From the New York Times, May 7, 1996:
IN Lithuania, rear-end collisions happen much as they do in the rest of the world. Cars crash, bumpers crumple and tempers flare. But drivers in cars that have been hit there do not seem to suffer the long-term complaints so common in other countries: the headaches or lingering neck pains that have come to be known as chronic whiplash, or whiplash syndrome.
Cars are no safer in Lithuania, and the average neck is not any stronger. The difference, a new study says, might be described as a matter of indemnity.
Drivers in Lithuania did not carry personal-injury insurance at the time of the study, and people there were not in the habit of suing one another. Most medical bills were paid by the government. And although some private insurance is now appearing, at the time there were no claims to be filed, no money to be won and nothing to be gained from a diagnosis of chronic whiplash. Most Lithuanians, in fact, had never heard of whiplash….

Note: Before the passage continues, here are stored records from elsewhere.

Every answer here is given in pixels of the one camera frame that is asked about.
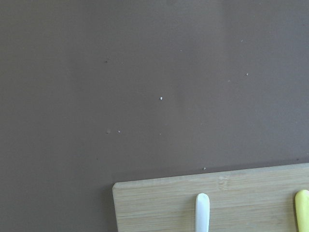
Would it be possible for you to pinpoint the yellow plastic knife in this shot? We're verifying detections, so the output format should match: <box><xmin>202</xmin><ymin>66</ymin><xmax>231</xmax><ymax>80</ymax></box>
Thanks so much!
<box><xmin>295</xmin><ymin>189</ymin><xmax>309</xmax><ymax>232</ymax></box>

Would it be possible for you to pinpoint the white ceramic spoon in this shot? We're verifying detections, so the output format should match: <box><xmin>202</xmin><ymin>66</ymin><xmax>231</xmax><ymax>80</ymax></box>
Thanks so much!
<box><xmin>195</xmin><ymin>193</ymin><xmax>210</xmax><ymax>232</ymax></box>

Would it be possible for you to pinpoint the bamboo cutting board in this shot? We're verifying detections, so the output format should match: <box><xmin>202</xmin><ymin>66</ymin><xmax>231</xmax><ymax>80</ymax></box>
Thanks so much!
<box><xmin>112</xmin><ymin>163</ymin><xmax>309</xmax><ymax>232</ymax></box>

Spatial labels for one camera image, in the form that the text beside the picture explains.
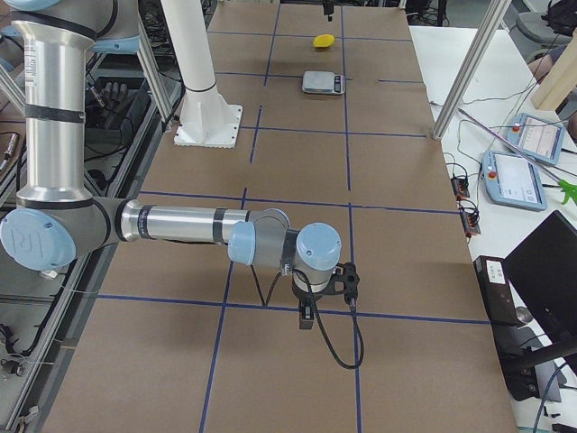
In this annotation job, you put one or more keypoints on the aluminium frame post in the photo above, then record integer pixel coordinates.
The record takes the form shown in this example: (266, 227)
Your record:
(480, 43)

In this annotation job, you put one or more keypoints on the black laptop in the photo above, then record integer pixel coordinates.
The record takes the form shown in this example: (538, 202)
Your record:
(542, 270)

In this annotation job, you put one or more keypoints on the yellow mango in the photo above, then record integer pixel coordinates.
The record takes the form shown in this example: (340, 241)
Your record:
(323, 41)

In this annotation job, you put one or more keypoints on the silver digital kitchen scale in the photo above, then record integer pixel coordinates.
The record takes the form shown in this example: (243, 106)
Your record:
(323, 83)

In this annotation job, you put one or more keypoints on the far blue teach pendant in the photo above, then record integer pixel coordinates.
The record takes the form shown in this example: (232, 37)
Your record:
(537, 137)

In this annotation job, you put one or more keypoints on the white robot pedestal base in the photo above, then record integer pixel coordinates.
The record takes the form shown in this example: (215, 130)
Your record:
(205, 119)

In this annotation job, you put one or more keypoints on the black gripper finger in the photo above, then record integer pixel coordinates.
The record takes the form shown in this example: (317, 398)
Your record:
(305, 317)

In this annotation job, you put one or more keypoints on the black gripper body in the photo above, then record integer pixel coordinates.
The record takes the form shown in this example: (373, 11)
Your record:
(304, 298)

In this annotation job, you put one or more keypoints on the blue teach pendant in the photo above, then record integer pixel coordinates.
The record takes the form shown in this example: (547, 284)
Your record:
(537, 137)
(512, 181)

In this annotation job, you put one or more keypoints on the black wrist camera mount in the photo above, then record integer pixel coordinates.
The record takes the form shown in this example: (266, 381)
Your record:
(344, 281)

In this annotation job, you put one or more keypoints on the near blue teach pendant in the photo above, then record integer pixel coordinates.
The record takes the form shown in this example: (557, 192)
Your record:
(512, 181)

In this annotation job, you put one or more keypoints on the black computer box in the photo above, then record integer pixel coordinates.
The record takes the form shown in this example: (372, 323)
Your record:
(525, 363)

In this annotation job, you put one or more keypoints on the orange usb hub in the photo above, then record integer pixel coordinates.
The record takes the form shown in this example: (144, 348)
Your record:
(470, 221)
(460, 187)

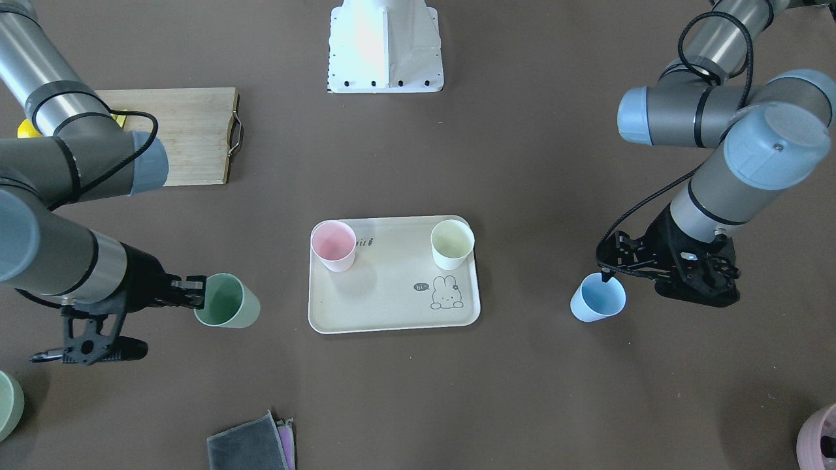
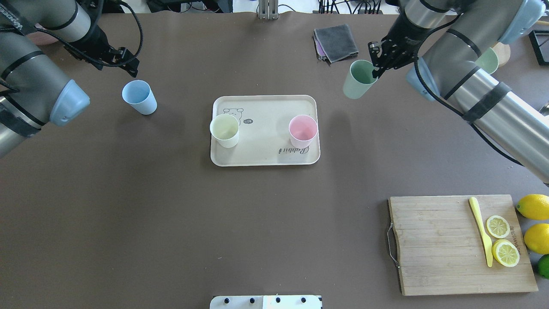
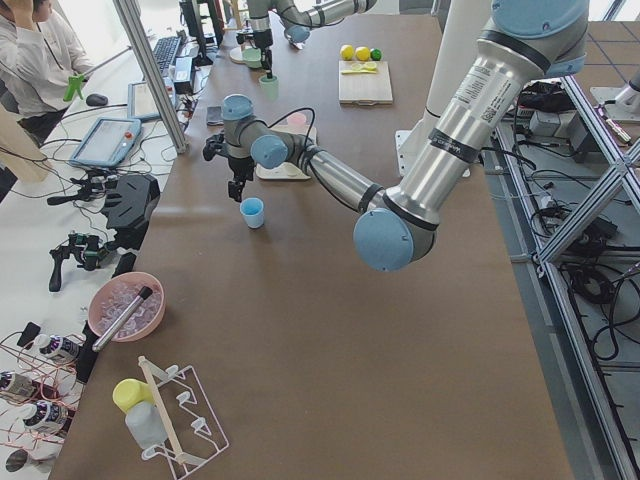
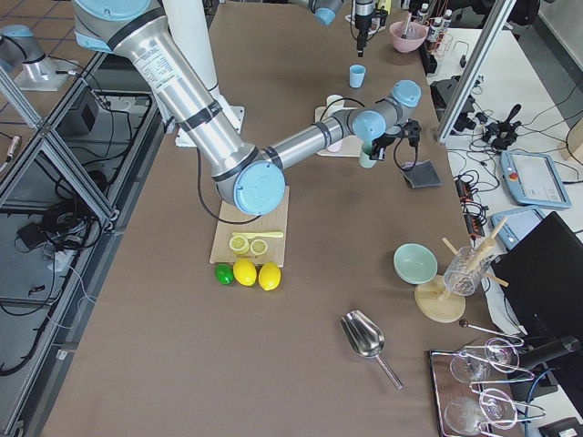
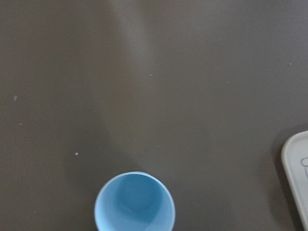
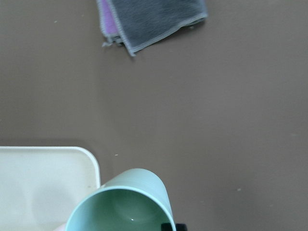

Whiplash is the bane of the insurance industry. From half to two-thirds of all the people who file injury claims from car accidents report back and neck sprains. Insurers say some of those claims are false, or exaggerated.
The National Insurance Crime Bureau estimates that $16 of every $100 paid out in auto injury claims is for fraudulent claims and that half of that amount is paid for “exaggerated soft-tissue claims,” which include whiplash. Phony medical claims cost the insurance industry billions of dollars; those expenses are passed on to the public and add from $100 to $130 to the price of each car-insurance policy, said Carolyn Gorman, a spokeswoman for the Insurance Information Institute in Washington.
“Whiplash is a claim that’s growing,” Ms. Gorman said. “But you can’t be glib and think everybody’s faking it. For someone who really has whiplash, it is painful and it can last a long time and cost a lot of money. But it’s hard to tell whether someone has it. You can’t prove it.”